Publicado em 21/01/2025

Dispõe sobre a implementação da classe processual “Pedido de Cooperação Judiciária”.
O PRESIDENTE DO TRIBUNAL REGIONAL FEDERAL DA 2ª REGIÃO e a CORREGEDORA-REGIONAL DA JUSTIÇA FEDERAL DA 2ª REGIÃO, no uso de suas atribuições legais e regimentais, e,
CONSIDERANDO a previsão da classe “12248 – Pedido de Cooperação Judiciária” nas Tabelas Processuais Unificadas elaboradas pelo Conselho Nacional de Justiça;
CONSIDERANDO o disposto na Recomendação nº 152/2024, do Conselho Nacional de Justiça, que recomenda a adoção da cooperação judiciária para a prática de atos administrativos e jurisdicionais necessários ao tratamento adequado de processos e o desenvolvimento da administração judiciária no Poder Judiciário do Rio Grande do Sul;
CONSIDERANDO o disposto na Resolução n° 350/2020, do Conselho Nacional de Justiça, que estabelece diretrizes e procedimentos sobre a cooperação judiciária entre os órgãos do Poder Judiciário;
CONSIDERANDO o disposto nos arts. 67 a 69 do CPC, que regem a cooperação judiciária nacional;
CONSIDERANDO o princípio da eficiência na administração pública, previsto no art. 37 da Constituição Federal, e o dever de desburocratização instituído pela Lei nº 13.726/2018;
CONSIDERANDO a Resolução TRF2-RSP-2024/00042, que dispõe sobre a atuação do Núcleo de Cooperação Judiciária da 2ª Região.
RESOLVEM:
Art. 1º Determinar o cadastramento da classe processual “Pedido de Cooperação Judiciária”, de código CNJ n° 12248, no sistema e-Proc, que passará a ficar disponível para o processamento de pedidos de cooperação recebidos pela Justiça Federal da 2ª Região que não tenham relação com processos em curso.

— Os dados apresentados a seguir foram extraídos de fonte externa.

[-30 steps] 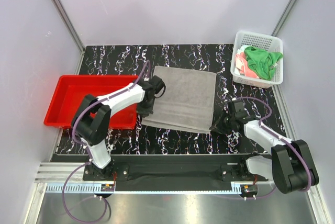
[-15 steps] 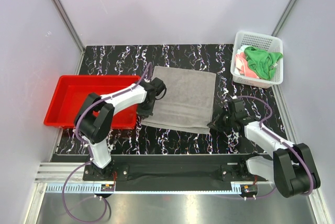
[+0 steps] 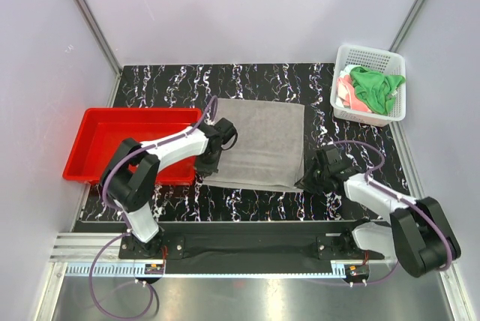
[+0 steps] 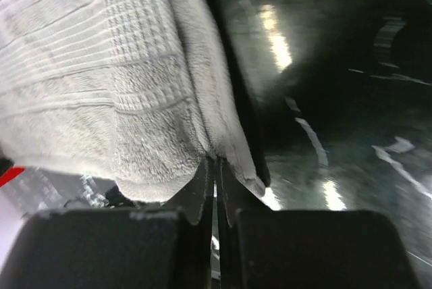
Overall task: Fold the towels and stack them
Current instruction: Fold the towel
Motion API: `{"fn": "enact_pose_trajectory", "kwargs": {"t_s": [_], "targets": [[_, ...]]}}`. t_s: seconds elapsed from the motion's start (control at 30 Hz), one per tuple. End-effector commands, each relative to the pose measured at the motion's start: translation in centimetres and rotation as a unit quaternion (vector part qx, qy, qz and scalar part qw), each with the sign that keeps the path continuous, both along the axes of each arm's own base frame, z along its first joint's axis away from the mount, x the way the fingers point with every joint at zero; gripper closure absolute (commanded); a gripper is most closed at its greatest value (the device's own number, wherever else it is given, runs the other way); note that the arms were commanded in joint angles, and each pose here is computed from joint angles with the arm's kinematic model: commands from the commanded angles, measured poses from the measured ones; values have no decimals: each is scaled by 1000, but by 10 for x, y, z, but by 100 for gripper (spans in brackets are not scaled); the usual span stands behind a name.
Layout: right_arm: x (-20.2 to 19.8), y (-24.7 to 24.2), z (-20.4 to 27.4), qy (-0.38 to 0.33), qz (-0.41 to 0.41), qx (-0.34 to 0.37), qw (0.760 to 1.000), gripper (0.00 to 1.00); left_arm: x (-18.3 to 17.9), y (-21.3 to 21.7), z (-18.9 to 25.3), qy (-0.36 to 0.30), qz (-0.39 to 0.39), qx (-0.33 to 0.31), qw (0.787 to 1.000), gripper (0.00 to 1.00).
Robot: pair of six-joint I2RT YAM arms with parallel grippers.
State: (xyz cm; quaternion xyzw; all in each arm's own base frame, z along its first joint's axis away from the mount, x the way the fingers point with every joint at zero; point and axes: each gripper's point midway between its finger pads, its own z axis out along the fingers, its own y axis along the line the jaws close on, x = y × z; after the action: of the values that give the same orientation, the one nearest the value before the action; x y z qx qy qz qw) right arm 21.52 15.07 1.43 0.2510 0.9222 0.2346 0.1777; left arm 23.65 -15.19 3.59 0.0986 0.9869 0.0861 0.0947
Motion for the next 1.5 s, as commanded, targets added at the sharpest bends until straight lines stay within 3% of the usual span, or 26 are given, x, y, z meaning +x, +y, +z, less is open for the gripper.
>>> {"fn": "enact_pose_trajectory", "kwargs": {"t_s": [0.0,0.07,0.33,0.87,1.07,1.23,1.47], "targets": [[-8,-39,-4,5,-47,-94,994,100,7,-21,3,-17,-8,-35,999,100],[-10,-52,-4,6,-55,-129,990,100,6,-31,2,-20,-18,-42,999,100],[-11,-56,-6,21,-61,-143,988,100,-4,-65,-6,-19,-30,-93,995,100],[-20,-69,28,8,-83,-157,984,100,-4,-39,51,-80,-13,-65,995,100],[-15,-65,41,-20,-69,-142,987,100,-15,-48,72,-81,-13,-119,990,100],[-33,-56,23,20,-62,-120,991,100,-58,-39,14,-8,-2,-142,990,100],[-32,-59,21,23,-55,-135,989,100,-71,-36,-13,15,-2,-139,990,100]]}}
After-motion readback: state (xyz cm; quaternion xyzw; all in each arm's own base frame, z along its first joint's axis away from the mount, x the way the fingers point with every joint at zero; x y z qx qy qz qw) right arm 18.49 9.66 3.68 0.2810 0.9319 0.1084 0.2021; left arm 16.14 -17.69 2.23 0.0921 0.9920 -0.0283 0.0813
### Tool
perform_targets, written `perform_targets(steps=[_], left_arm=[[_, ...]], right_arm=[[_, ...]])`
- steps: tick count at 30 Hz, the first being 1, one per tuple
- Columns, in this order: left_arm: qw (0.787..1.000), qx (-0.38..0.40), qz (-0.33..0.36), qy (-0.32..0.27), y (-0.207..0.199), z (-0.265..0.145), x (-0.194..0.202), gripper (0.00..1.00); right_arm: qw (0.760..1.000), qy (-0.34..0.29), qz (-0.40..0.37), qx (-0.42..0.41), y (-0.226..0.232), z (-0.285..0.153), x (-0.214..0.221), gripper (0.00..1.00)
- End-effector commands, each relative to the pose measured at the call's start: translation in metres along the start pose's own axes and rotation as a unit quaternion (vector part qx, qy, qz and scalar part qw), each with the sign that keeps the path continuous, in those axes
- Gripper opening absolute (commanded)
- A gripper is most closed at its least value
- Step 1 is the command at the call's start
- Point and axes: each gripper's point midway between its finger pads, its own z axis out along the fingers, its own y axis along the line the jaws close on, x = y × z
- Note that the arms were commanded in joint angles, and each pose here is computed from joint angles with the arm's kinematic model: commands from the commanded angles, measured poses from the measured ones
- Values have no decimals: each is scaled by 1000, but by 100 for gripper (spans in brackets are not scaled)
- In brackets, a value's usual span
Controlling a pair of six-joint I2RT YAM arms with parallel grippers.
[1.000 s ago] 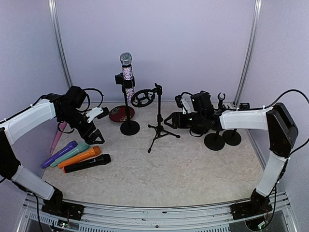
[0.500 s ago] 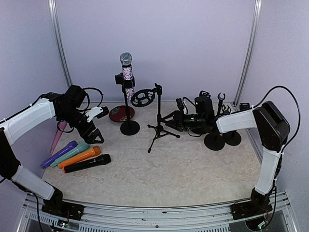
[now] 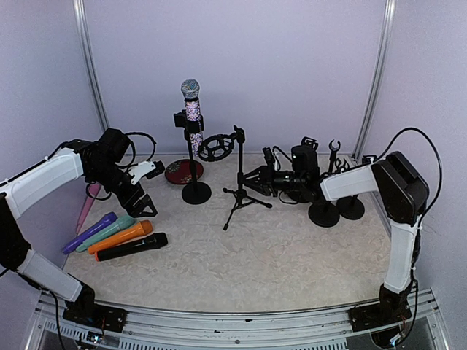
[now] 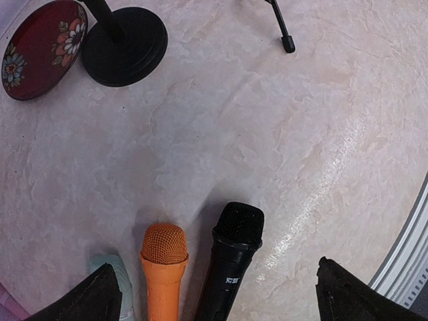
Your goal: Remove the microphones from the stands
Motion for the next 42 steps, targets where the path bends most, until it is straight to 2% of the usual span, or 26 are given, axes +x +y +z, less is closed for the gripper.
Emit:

Art. 2º A utilização da classe “Pedido de Cooperação Judiciária” ficará restrita aos usuários internos do sistema e-Proc da Justiça Federal da 2ª Região.
Art. 3º Os processos cadastrados sob a classe “Pedido de Cooperação Judiciária” serão distribuídos ao Núcleo de Cooperação Judiciária da 2ª Região, que deverá remetê-los aos órgãos, de primeira ou segunda instância, competentes para a prática do ato.
Parágrafo único. A remessa prevista no caput deverá ocorrer da seguinte forma:
I- quando o pedido de cooperação for direcionado a um órgão jurisdicional específico, caberá ao Núcleo de Cooperação Judiciária da 2ª Região encaminhar o processo ao Juízo requerido.
II havendo mais de um Juízo competente para a prática do ato, o Núcleo de Cooperação Judiciária da 2ª Região deverá determinar a livre distribuição do feito entre tais juízos.
Art. 4º Esta Portaria entra em vigor na data de sua publicação.
PUBLIQUE-SE. REGISTRE-SE. CUMPRA-SE.